**EXERCISE INSTRUCTIONS**: Pick out each line below containing "beige".

**ENTRIES SUPPLIED**:
....
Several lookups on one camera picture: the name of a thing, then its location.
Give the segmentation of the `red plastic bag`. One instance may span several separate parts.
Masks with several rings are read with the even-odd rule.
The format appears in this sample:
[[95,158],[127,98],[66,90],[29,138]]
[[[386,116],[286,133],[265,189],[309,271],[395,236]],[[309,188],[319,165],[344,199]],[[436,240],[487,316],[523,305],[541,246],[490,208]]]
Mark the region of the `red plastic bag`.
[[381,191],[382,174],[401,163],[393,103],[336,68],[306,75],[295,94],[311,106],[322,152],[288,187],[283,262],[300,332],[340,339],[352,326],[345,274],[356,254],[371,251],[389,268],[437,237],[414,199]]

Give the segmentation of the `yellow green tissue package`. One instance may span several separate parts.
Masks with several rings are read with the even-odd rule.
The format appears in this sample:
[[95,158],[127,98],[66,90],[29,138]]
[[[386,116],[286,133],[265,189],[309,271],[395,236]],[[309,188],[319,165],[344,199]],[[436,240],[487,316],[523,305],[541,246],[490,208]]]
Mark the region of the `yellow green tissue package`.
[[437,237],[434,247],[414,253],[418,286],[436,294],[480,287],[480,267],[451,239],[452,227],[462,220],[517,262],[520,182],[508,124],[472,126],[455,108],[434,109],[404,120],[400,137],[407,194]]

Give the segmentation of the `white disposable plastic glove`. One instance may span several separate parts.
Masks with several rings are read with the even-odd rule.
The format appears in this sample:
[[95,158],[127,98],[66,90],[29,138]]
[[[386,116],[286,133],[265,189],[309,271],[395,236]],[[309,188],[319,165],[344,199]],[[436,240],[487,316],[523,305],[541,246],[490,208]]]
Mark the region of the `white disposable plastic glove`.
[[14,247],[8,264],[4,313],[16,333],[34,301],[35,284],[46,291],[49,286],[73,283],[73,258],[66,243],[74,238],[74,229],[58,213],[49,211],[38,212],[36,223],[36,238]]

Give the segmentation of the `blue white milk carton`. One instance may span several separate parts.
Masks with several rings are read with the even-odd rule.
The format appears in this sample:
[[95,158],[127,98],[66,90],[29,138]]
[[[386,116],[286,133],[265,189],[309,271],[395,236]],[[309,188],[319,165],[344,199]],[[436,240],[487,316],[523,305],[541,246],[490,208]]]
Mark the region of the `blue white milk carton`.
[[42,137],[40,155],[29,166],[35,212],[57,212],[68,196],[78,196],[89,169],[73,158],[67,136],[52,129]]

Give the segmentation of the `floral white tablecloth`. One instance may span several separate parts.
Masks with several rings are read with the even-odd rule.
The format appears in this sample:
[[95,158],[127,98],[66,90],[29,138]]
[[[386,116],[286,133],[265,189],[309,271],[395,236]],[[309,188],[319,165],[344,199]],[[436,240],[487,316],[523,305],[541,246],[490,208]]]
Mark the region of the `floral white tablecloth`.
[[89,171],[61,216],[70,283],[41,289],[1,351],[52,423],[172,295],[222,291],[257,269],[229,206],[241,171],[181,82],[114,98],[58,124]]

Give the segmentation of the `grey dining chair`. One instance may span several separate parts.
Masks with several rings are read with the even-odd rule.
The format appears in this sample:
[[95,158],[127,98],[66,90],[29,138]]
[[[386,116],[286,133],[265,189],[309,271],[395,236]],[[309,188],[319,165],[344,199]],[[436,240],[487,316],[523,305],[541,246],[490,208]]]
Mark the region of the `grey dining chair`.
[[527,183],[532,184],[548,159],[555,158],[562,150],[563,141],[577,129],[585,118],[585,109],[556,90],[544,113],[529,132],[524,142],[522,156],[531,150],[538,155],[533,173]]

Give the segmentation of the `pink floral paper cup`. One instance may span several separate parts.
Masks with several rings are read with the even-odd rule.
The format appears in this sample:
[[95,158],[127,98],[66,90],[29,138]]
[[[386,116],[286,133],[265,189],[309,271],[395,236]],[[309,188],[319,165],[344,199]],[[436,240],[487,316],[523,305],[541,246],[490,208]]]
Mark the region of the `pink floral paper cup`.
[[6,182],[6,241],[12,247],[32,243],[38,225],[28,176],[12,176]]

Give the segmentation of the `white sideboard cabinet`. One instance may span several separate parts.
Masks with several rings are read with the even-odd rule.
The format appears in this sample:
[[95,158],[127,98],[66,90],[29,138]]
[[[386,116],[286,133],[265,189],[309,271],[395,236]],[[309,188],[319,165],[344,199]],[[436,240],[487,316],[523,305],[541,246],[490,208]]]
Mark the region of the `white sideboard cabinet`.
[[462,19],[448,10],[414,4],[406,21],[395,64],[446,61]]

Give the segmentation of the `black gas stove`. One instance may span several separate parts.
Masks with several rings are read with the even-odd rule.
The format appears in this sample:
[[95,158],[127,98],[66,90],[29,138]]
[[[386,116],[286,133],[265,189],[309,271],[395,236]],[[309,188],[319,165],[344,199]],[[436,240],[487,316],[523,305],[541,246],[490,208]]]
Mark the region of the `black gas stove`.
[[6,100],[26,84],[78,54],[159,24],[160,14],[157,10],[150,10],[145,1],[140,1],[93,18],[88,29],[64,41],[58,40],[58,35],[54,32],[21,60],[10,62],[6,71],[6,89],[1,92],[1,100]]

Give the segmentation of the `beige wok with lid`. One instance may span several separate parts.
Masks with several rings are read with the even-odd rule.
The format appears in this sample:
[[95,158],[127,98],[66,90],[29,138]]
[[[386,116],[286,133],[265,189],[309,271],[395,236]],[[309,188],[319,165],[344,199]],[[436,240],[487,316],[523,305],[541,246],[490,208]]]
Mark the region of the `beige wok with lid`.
....
**OUTPUT BELOW**:
Give the segmentation of the `beige wok with lid`. One instance may span several separate parts.
Mark the region of the `beige wok with lid`.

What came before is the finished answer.